Tuesday, August 13, 2013

Recent Advances Improve Outcomes for Cataract Patients



Nearly half of the world’s blindness is caused by age-related cataracts. In the United States alone, 5 million people have diminished vision due to cataracts, including over half of those 80 years and older.

Yet cataracts are among the most treatable vision problems. Revolutionary advances in surgery and the development of sophisticated lens replacements have not only restored vision to millions, but have actually improved vision for many by correcting other lens-related defects.

The American Academy of Ophthalmology has designated August as Cataract Awareness Month, and as a part of that effort the physicians of Hattiesburg Eye Clinic want to get the word out about the effects of cataracts on vision and what can be done about it.

“Cataracts are a part of the aging process,” says Dr. Stoney Williamson. “Anyone 50 and over is going to have some form of cataracts that get progressively worse. At what point they may need treatment will depend on how much the cataracts have diminished their daily activity.”

The eye’s natural lens, a transparent structure between the iris and the retina consists mainly of water and protein. Light waves entering the eye pass through the lens and are focused on the retina, a layer of photoreceptor nerve cells at the back of the eye.
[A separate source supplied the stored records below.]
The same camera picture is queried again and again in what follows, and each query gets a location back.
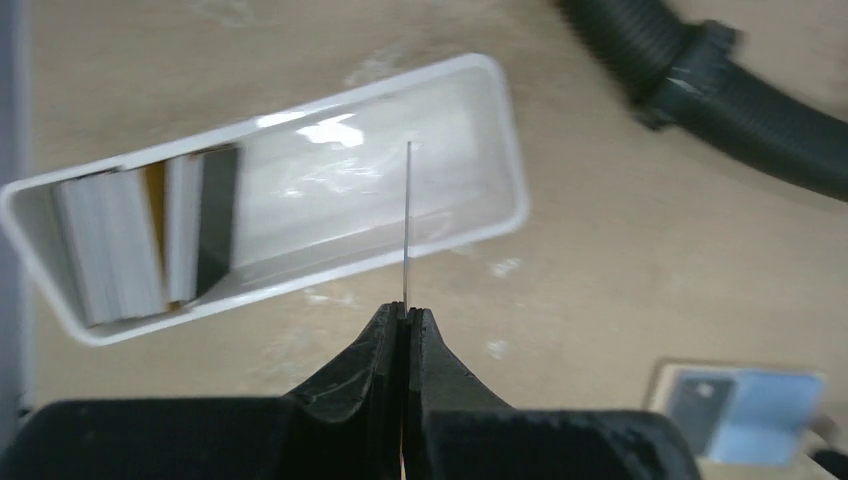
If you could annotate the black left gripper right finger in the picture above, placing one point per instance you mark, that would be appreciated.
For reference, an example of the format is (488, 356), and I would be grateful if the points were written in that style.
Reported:
(455, 427)

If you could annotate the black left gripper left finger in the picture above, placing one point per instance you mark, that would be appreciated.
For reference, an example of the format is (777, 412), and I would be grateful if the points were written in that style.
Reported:
(343, 422)

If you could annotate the grey credit card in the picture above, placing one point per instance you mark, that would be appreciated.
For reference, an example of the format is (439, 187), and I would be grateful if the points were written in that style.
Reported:
(696, 405)
(406, 228)

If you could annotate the beige card holder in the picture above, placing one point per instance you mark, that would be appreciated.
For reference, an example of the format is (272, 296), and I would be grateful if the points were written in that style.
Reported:
(777, 419)

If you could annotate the silver cards in tray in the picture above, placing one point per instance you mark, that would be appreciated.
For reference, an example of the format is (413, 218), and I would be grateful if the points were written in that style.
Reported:
(146, 241)

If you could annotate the white plastic tray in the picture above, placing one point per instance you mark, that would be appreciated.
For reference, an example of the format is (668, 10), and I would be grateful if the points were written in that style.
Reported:
(321, 190)

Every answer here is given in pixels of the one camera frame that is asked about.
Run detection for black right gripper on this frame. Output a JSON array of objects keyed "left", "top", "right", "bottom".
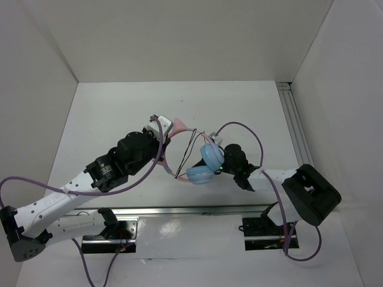
[{"left": 191, "top": 146, "right": 237, "bottom": 176}]

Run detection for pink and blue cat headphones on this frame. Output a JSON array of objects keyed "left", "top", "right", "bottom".
[{"left": 157, "top": 118, "right": 224, "bottom": 185}]

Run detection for thin black headphone cable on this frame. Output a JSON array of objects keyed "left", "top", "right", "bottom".
[{"left": 174, "top": 128, "right": 207, "bottom": 179}]

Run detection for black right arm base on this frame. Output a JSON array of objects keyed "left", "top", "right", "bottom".
[{"left": 238, "top": 217, "right": 285, "bottom": 251}]

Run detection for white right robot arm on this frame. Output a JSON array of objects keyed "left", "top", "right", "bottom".
[{"left": 186, "top": 143, "right": 342, "bottom": 234}]

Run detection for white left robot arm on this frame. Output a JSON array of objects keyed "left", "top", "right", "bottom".
[{"left": 1, "top": 124, "right": 171, "bottom": 262}]

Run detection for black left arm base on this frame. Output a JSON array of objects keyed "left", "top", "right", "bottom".
[{"left": 81, "top": 212, "right": 138, "bottom": 254}]

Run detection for aluminium rail front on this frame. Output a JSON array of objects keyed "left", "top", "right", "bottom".
[{"left": 65, "top": 204, "right": 272, "bottom": 218}]

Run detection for aluminium rail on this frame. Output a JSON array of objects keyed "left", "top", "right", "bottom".
[
  {"left": 276, "top": 82, "right": 314, "bottom": 166},
  {"left": 65, "top": 204, "right": 272, "bottom": 218}
]

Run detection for aluminium rail right side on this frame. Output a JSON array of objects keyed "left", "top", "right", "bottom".
[{"left": 276, "top": 82, "right": 314, "bottom": 166}]

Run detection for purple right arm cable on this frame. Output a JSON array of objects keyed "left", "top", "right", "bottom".
[{"left": 215, "top": 121, "right": 323, "bottom": 261}]

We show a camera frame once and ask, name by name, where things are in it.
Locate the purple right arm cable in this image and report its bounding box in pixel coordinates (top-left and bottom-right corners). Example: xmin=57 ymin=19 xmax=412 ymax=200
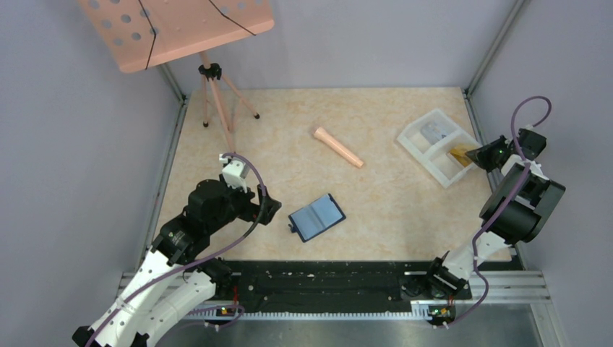
xmin=447 ymin=95 xmax=552 ymax=329

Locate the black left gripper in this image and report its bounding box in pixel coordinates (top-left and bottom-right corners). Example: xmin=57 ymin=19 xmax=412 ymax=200
xmin=207 ymin=173 xmax=281 ymax=233

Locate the pink music stand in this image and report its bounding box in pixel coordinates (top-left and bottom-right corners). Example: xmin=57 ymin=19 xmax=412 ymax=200
xmin=79 ymin=0 xmax=275 ymax=151

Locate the white plastic divided tray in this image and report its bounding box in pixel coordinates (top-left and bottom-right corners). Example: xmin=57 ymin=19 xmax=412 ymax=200
xmin=396 ymin=108 xmax=481 ymax=188

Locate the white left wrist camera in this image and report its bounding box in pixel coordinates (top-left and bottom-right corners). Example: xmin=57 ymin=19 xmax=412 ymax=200
xmin=219 ymin=154 xmax=249 ymax=193

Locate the blue card holder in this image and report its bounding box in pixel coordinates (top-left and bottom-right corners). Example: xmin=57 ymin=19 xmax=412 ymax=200
xmin=288 ymin=194 xmax=346 ymax=243

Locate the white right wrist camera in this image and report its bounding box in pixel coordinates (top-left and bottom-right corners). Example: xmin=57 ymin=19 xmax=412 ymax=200
xmin=518 ymin=124 xmax=534 ymax=137

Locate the pink tapered stick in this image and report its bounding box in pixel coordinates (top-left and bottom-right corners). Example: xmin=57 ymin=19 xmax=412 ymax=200
xmin=313 ymin=127 xmax=364 ymax=168

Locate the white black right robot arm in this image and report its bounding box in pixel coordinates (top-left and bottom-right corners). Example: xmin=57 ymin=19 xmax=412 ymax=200
xmin=401 ymin=128 xmax=566 ymax=299

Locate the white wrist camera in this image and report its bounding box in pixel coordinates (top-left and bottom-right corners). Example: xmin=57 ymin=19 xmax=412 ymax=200
xmin=518 ymin=124 xmax=534 ymax=137
xmin=219 ymin=154 xmax=249 ymax=193

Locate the silver card in tray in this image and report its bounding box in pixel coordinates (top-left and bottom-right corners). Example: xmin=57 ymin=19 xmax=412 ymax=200
xmin=420 ymin=121 xmax=450 ymax=145

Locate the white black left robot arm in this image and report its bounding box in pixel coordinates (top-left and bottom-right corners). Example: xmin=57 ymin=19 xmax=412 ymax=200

The retina converts the light rays into electrical impulses that are then transmitted to the brain as sight by way of the optic nerve.

As we age, though, some of the lens’s protein will begin to clump and cause a cloudy area – a cataract – to develop in the lens. As the cataract enlarges, the increased clouding distorts or light passing through the lens. The person’s vision blurs (sometimes resulting in double vision or multiple images), colors fade and night vision becomes poor. In time, the person’s ability to see anything clearly fails altogether.
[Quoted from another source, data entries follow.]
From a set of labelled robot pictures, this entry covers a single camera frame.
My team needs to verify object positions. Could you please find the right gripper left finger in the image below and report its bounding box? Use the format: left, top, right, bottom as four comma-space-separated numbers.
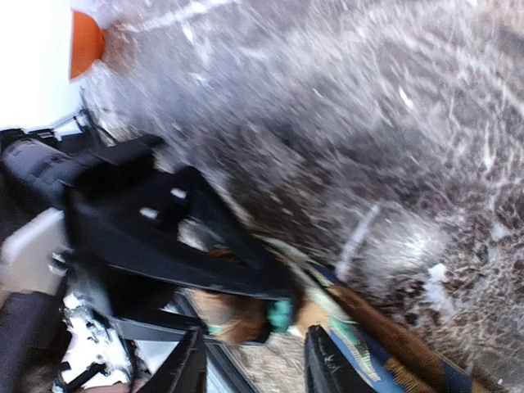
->
65, 166, 292, 299

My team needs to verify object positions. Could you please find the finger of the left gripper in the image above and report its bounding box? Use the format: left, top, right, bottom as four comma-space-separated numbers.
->
304, 325, 381, 392

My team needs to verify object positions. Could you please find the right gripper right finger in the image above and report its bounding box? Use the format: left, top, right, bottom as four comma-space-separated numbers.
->
142, 327, 207, 393

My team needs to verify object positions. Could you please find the brown green patterned tie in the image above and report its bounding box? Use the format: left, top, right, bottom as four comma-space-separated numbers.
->
190, 243, 495, 392

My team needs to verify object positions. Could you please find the white orange bowl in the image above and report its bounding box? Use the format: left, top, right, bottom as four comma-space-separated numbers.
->
70, 10, 106, 80

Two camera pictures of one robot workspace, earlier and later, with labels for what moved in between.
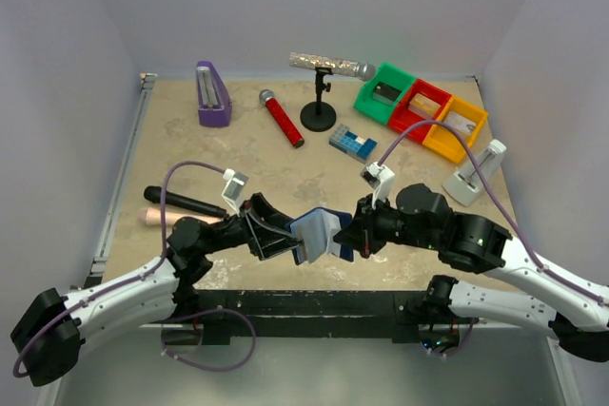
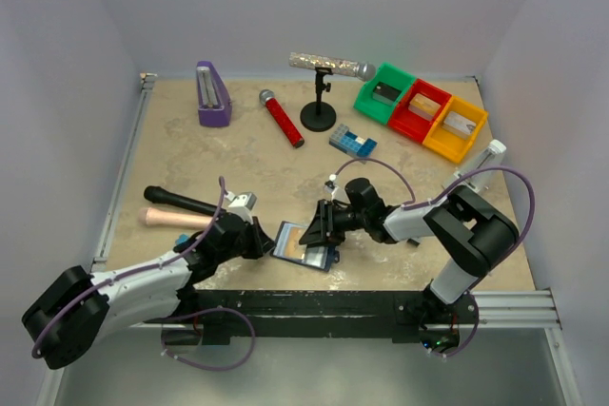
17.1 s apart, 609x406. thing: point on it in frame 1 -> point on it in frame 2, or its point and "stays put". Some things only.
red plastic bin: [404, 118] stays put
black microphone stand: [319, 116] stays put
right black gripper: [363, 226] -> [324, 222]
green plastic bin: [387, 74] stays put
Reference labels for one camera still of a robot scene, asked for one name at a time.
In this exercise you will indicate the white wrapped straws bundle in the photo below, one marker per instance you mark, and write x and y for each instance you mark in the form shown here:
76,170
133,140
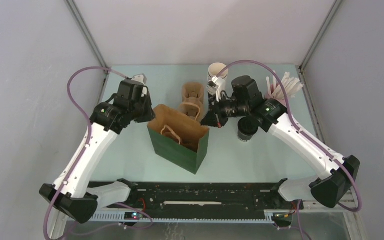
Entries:
292,85

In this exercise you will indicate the black cup lid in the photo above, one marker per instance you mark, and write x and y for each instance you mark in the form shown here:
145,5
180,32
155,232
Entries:
248,126

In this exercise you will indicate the brown pulp cup carrier stack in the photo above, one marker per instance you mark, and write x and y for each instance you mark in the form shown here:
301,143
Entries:
192,96

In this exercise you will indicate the pink straw holder cup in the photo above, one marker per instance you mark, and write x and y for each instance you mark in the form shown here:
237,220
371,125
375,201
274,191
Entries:
270,94

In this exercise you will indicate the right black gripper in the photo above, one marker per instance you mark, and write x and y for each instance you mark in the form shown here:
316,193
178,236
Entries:
214,117

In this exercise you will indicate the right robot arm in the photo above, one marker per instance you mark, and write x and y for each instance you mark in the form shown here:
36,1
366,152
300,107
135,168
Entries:
335,174

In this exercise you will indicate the black paper coffee cup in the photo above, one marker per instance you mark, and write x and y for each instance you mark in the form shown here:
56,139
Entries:
244,137

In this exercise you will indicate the stack of paper cups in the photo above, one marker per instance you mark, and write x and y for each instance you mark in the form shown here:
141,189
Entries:
218,69

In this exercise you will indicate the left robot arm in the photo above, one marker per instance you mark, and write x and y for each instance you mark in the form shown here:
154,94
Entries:
71,191

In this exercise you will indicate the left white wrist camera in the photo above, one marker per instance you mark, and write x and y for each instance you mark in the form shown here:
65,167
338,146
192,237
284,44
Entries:
141,78

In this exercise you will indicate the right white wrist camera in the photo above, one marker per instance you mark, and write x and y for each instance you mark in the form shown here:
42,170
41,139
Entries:
215,86

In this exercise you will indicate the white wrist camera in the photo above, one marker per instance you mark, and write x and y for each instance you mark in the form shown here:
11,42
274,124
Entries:
215,86
141,78

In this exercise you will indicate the green paper bag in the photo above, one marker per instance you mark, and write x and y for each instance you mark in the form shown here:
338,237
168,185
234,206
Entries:
178,138

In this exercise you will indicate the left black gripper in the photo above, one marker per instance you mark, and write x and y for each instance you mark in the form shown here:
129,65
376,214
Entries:
150,114
Surgery to remove the clouded lens has been a standard treatment for decades. In the last twenty years, however, cataract surgery has taken a quantum leap – advances in laser technology and the introduction of the intraocular lens (IOL) have turned the procedure into an outpatient treatment that takes only a few minutes to perform, with a shorter recuperative period and better long-term outcomes.

“I don’t believe I can even remember how to perform cataract surgery as we did when I first entered practice,” says Dr. Williamson, “that’s how much has changed. We’ve seen a 45-minute procedure with an overnight hospital stay and a long recovery period become a ten-minute procedure where the patient goes home the same day and can resume anything but strenuous activity almost immediately.”
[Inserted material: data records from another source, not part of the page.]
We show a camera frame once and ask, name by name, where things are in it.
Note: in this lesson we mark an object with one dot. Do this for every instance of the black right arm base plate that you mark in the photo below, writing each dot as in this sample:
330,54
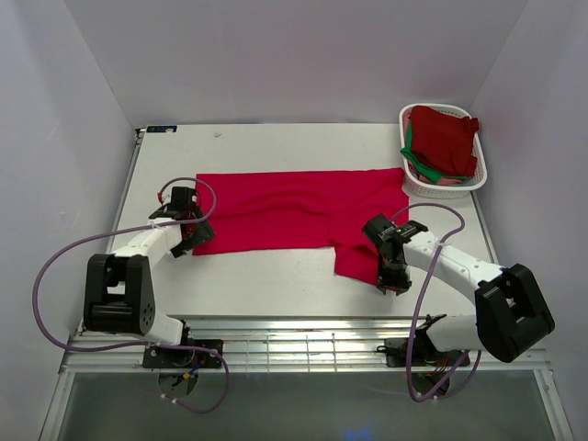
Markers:
399,353

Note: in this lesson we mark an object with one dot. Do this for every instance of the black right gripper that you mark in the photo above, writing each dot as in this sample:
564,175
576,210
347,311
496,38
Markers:
401,283

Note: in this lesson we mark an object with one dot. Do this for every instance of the bright red t shirt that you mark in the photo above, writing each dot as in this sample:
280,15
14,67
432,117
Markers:
303,210

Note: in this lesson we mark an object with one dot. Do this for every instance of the blue label sticker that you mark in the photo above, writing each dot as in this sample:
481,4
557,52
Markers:
161,129

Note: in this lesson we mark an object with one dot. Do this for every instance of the light blue t shirt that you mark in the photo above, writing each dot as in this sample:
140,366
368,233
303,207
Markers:
442,182

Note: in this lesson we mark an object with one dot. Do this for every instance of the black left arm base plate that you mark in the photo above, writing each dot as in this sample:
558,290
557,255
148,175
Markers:
165,358

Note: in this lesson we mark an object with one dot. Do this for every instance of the green t shirt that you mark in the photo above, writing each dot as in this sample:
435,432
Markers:
424,172

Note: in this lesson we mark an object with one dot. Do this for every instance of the dark red folded t shirt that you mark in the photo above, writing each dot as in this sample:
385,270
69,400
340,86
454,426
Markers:
441,142

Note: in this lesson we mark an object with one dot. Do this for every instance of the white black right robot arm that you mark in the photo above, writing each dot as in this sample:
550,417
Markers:
511,314

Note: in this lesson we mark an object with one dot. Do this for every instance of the pink t shirt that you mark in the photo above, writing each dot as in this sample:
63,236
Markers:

The key to current state-of-the-art cataract treatment is the IOL. According to Dr. David Richardson, there are three basic types of these artificial lenses that permanently replace the clouded lens that is removed during surgery. And all of them can correct vision problems associated with the natural lens not related to cataracts.

“The standard IOL can correct far-sighted vision and to some extent near-sighted, but not astigmatism,” says Dr. Richardson. “A toric lens takes it one step further and can correct for astigmatism. The third type, the multi-focal, can correct all of these categories, including intermediate distance vision.”